- Exercise description -
Search term "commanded": work out how many lines of the data below contain it, and answer with that number alone.

- Dataset extract -
══════════
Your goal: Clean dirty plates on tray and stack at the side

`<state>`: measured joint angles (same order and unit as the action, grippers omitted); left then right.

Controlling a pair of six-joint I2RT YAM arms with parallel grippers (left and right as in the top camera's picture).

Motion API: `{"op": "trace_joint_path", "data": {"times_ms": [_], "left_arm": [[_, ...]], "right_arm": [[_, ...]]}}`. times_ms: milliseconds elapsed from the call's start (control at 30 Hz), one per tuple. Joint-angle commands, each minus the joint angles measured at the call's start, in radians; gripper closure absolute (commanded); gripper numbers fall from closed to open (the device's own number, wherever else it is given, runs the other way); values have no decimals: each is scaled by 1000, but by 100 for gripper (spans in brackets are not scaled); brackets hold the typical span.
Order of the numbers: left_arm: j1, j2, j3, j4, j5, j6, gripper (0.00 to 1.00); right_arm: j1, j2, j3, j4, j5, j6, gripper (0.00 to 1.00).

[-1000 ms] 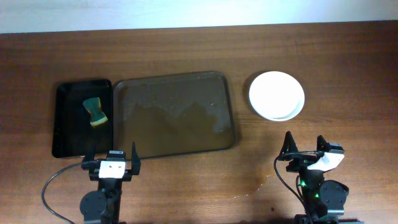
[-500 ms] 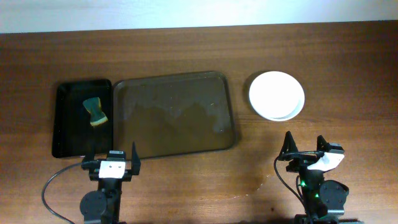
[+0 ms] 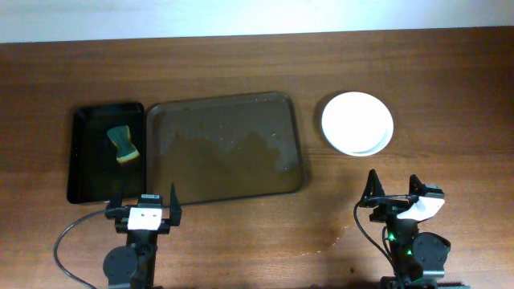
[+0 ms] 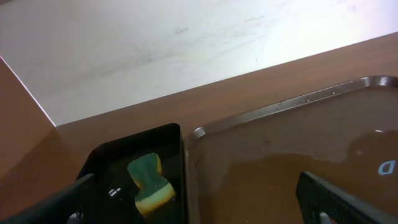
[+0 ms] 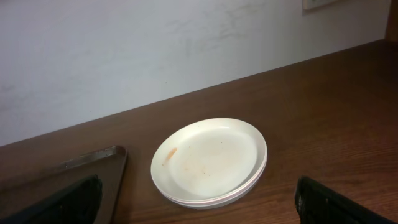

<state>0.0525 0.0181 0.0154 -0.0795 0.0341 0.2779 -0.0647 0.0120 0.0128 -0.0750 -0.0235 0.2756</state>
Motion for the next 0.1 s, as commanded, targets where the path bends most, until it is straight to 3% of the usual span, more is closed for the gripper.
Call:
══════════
- The completed task -
2